He's a hypocrite. He doesn't see that it's a problem if he gets emotionally involved and caring (though he's burned his bridges with Chuck, there - even if Chuck does now know why he did it) but when he watches Sarah with Chuck, all he can see is the way it makes her hesitate, and that will get Chuck dead. And she will be devastated. He cares, he does, so he wakes them both up to the reality of it. And both resent him for it.

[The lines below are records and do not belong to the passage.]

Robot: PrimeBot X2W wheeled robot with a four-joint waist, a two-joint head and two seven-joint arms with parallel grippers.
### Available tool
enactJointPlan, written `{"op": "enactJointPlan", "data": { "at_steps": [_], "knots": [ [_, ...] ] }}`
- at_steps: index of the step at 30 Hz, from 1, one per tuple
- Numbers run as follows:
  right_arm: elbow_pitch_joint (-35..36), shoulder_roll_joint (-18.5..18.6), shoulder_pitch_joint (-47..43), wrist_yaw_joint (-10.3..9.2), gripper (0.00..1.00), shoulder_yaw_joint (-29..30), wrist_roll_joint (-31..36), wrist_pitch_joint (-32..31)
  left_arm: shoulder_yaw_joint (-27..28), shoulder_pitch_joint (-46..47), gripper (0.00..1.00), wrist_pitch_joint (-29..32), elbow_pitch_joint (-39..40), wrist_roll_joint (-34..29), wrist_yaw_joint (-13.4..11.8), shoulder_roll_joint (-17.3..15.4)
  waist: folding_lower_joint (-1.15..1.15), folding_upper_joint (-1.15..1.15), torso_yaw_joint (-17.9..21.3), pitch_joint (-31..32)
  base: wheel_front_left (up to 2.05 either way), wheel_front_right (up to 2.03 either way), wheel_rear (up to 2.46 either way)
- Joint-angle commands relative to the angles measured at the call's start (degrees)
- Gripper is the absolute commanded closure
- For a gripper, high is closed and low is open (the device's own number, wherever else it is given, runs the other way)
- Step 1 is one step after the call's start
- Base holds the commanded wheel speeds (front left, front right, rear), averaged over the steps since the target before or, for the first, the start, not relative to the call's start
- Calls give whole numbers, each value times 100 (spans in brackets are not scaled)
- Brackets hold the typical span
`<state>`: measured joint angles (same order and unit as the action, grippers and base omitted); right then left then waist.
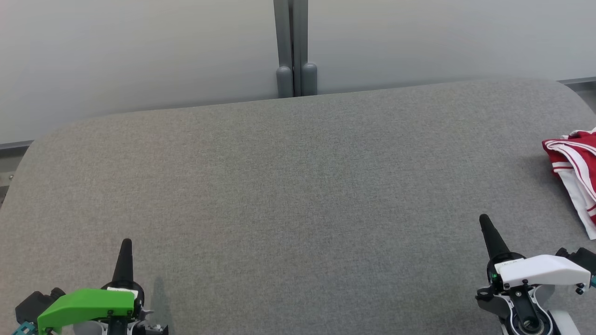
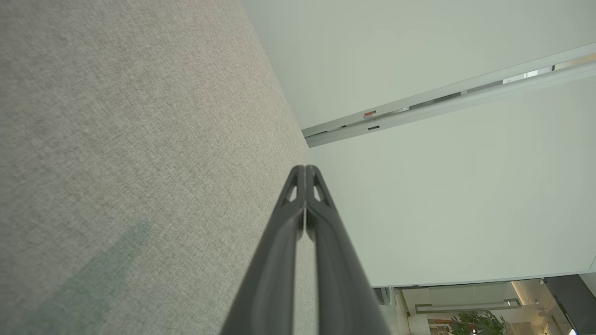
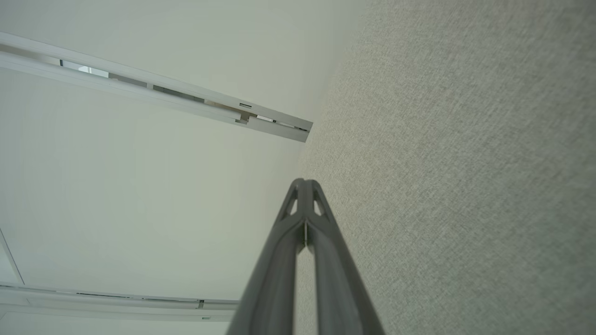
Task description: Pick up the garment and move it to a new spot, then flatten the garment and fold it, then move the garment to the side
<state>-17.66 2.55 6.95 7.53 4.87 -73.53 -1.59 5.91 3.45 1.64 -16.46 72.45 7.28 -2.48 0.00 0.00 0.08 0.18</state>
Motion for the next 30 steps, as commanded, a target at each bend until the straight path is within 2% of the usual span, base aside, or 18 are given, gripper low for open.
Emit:
{"op": "enactJointPlan", "data": {
  "at_steps": [1,30],
  "knots": [
    [80,33,-24,-5,100,24,-148,-46,30,155,100,34,74,157,25,-50,0,0,0,-1,0,0,0],
    [306,44,-80,-5,100,136,-1427,-390,63,264,100,375,204,1507,33,-57,0,0,-6,-25,0,0,0]
  ]
}}
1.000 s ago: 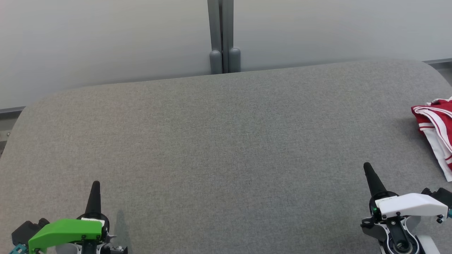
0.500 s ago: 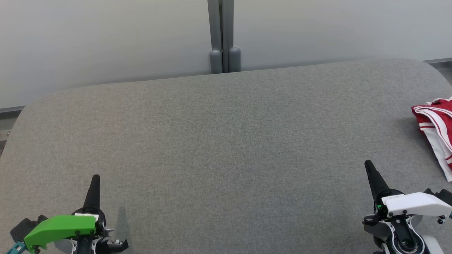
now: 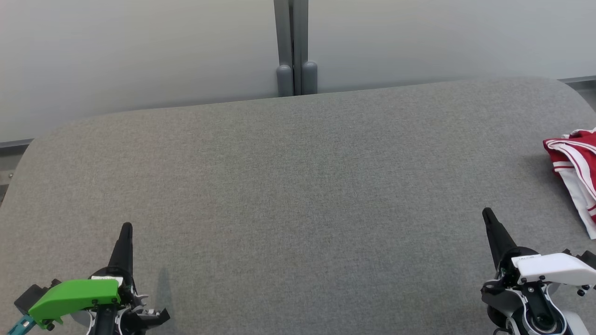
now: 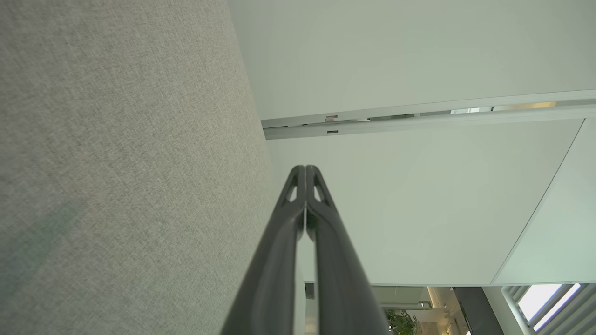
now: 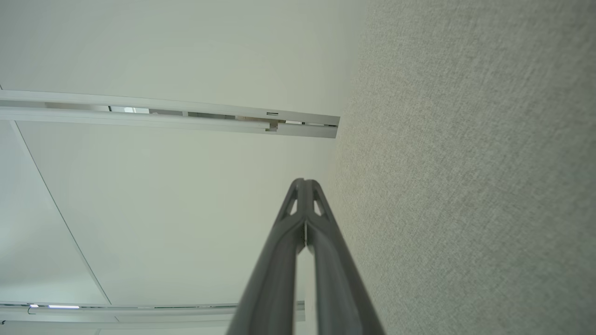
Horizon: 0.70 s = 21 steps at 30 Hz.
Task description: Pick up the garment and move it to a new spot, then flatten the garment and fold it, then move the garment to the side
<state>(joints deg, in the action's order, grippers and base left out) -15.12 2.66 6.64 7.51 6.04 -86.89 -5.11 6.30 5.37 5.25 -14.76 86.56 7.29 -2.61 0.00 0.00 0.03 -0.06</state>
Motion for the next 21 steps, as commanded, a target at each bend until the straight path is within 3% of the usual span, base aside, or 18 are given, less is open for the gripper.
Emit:
{"op": "enactJointPlan", "data": {
  "at_steps": [1,13,21],
  "knots": [
    [61,33,-52,-3,100,23,-134,-44,25,79,100,30,41,145,33,-43,0,0,0,-1,0,0,0],
    [135,37,-73,-4,100,62,-576,-159,35,127,100,151,86,612,36,-46,0,0,-3,-11,0,0,0],
    [130,36,-73,-4,100,60,-562,-163,34,120,100,151,79,594,35,-45,0,0,-3,-11,0,0,0]
  ]
}}
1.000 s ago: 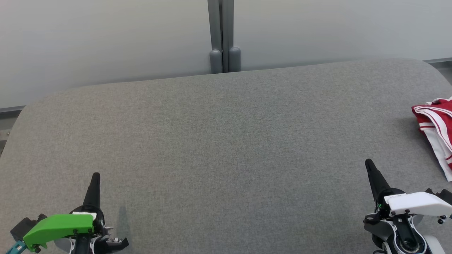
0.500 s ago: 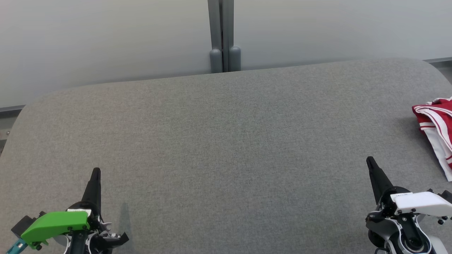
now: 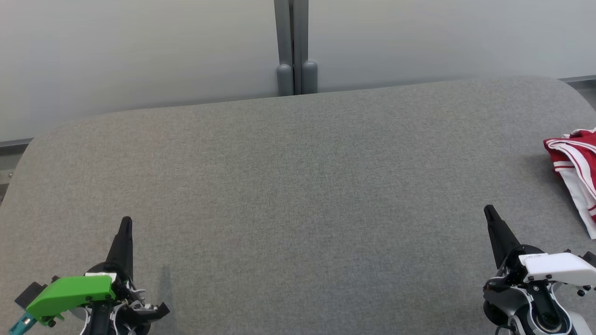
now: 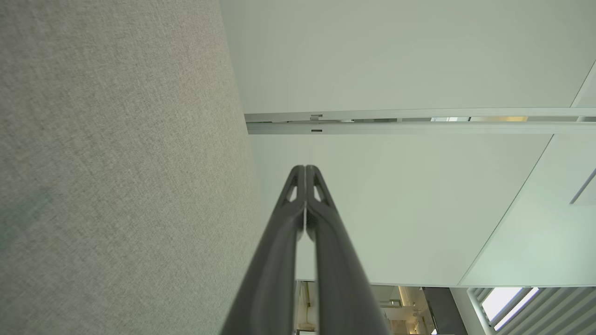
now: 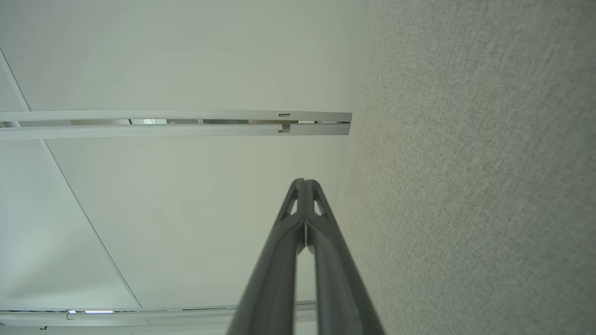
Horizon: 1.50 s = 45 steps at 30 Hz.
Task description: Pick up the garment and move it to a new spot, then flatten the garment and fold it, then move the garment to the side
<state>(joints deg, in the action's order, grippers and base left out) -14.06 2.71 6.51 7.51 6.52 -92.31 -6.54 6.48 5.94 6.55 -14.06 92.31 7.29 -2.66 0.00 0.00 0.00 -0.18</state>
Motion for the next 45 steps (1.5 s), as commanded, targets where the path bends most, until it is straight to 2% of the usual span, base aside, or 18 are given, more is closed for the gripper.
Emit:
{"op": "enactJointPlan", "data": {
  "at_steps": [1,45],
  "knots": [
    [24,32,-60,-4,100,12,-20,-20,16,63,100,20,8,18,36,-40,0,0,0,0,0,0,0],
    [23,32,-60,-3,100,11,-20,-19,14,62,100,19,9,19,36,-40,0,0,0,0,0,0,0]
  ]
}}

Sarah won't leave Chuck for reasons she hasn't admitted to herself yet, and Chuck is head over heels. Bryce is relegated to the sidelines for this game, it's a new experience for him and he doesn't quite like it even if he threw them together, but at least they're okay. They are okay, and will be okay. And that means he can be too, eventually.

 

not a mistake

Bryce needs to die.

He doesn't plan the exact details. Can't really. Too much is out of his control. He does have a handle on the where and how, though, so when the Ring agent identifies himself, Bryce knows that this is his chance. Probably his only chance, and if he gets it wrong he'll really be dead, and that will be ... restful, most likely - but it's not his preferred outcome.

The guy to his right is too close, too cocky, aiming his gun in Bryce's direction. The guy on his left is too smug with his team of gunmen. He can feel his lips curl into a smirk even as his body sways back and right, wresting control of the weapon to shoot at Smug and co. Cocky isn't a pushover by any means, though, so not one of his bullets hit their target. Bryce stops fighting for the weapon and holds on, turning them around, feeling the gunshots as Cocky is hit again and again. He can't hold Cocky's dead body up though, it's about to collapse and leave him vulnerable, so he darts for the Intersect door, ostensibly leaping into a bullet.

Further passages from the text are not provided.